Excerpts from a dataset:
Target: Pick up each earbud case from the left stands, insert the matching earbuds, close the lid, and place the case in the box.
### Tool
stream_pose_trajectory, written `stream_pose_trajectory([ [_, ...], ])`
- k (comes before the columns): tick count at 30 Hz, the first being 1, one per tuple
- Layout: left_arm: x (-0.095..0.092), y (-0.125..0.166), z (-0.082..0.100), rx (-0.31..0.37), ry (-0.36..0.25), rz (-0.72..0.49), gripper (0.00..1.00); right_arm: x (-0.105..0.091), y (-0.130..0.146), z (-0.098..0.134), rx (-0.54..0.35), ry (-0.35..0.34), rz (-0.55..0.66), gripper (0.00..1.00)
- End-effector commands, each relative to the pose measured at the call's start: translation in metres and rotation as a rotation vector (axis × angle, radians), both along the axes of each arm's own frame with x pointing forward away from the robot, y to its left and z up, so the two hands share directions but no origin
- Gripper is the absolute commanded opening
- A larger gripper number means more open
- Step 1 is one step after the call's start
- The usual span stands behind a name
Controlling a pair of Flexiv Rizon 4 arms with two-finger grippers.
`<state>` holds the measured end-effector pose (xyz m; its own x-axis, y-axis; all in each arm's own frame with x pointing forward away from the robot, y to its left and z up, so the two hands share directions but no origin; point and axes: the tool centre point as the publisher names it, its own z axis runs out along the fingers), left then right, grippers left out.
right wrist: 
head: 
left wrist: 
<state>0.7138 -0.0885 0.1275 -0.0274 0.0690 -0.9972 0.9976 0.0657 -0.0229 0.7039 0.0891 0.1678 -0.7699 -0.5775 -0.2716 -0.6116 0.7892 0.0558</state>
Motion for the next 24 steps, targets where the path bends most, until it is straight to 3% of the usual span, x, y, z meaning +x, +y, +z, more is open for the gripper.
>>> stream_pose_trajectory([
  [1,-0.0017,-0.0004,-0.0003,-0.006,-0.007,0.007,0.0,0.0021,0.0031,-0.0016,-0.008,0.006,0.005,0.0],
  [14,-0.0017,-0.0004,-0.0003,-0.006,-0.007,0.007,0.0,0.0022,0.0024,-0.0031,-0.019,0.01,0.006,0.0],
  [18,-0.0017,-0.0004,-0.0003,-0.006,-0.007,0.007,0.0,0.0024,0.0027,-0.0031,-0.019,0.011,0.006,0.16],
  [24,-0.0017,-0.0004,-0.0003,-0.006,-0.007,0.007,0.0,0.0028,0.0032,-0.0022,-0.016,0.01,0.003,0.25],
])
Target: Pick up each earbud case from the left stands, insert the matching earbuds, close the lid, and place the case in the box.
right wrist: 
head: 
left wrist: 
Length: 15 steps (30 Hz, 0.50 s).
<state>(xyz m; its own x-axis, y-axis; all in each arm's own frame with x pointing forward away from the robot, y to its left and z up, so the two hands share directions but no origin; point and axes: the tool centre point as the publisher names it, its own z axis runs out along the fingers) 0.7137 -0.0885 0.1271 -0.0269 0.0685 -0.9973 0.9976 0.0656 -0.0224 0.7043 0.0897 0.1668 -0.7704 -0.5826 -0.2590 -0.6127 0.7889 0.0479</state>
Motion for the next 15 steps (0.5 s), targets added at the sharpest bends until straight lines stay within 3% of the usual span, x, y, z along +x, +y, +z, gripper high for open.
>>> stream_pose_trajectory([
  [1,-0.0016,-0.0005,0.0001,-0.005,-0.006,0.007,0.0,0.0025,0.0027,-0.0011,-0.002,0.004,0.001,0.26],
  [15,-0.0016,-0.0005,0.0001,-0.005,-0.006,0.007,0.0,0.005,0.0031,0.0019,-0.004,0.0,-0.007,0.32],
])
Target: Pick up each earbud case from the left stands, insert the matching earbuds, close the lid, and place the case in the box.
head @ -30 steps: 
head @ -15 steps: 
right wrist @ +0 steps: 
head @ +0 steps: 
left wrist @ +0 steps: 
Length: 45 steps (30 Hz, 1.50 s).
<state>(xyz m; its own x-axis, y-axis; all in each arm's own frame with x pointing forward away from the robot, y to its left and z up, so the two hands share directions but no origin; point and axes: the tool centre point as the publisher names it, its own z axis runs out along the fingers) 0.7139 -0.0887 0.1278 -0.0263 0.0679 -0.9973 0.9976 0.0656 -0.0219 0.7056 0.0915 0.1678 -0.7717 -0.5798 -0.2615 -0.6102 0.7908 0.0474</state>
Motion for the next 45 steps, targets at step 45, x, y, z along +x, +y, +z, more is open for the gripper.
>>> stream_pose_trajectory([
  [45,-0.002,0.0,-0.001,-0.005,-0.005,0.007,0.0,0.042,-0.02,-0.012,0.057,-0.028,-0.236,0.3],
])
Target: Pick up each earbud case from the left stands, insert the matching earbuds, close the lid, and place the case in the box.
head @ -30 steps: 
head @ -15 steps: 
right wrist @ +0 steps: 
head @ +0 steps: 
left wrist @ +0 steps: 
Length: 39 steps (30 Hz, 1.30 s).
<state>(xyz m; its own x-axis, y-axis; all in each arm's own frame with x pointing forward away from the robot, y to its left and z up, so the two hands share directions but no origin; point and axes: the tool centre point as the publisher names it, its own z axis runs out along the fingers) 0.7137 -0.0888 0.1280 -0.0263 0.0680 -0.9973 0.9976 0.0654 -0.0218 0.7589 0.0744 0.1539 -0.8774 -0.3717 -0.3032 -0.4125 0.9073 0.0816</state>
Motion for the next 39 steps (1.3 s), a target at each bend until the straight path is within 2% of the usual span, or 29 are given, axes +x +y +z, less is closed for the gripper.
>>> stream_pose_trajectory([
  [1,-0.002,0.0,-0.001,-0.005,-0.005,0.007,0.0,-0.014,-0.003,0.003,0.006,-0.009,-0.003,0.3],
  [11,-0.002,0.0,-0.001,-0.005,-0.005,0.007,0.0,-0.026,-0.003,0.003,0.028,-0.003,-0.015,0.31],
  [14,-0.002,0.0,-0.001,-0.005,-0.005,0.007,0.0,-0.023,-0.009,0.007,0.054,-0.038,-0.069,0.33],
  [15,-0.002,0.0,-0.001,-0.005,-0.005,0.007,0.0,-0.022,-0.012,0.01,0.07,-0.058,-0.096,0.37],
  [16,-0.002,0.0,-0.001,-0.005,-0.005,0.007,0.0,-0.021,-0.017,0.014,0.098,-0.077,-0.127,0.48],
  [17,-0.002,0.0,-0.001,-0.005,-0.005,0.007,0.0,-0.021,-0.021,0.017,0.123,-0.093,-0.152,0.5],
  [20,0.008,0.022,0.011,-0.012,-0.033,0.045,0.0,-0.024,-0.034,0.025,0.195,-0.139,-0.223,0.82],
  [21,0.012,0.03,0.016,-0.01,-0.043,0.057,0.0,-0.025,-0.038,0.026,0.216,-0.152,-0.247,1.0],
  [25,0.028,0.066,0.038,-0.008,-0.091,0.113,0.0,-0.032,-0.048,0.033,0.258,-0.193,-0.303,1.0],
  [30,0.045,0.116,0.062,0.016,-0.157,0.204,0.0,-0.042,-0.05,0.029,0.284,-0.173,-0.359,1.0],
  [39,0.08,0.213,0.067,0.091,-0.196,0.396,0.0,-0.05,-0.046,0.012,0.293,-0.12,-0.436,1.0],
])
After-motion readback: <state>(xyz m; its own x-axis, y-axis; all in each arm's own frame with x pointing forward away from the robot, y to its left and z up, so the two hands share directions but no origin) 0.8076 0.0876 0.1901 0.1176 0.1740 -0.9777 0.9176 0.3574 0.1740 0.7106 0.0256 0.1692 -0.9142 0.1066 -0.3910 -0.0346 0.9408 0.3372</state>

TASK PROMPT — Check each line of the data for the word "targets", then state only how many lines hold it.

SOLUTION TO THIS PROBLEM — 3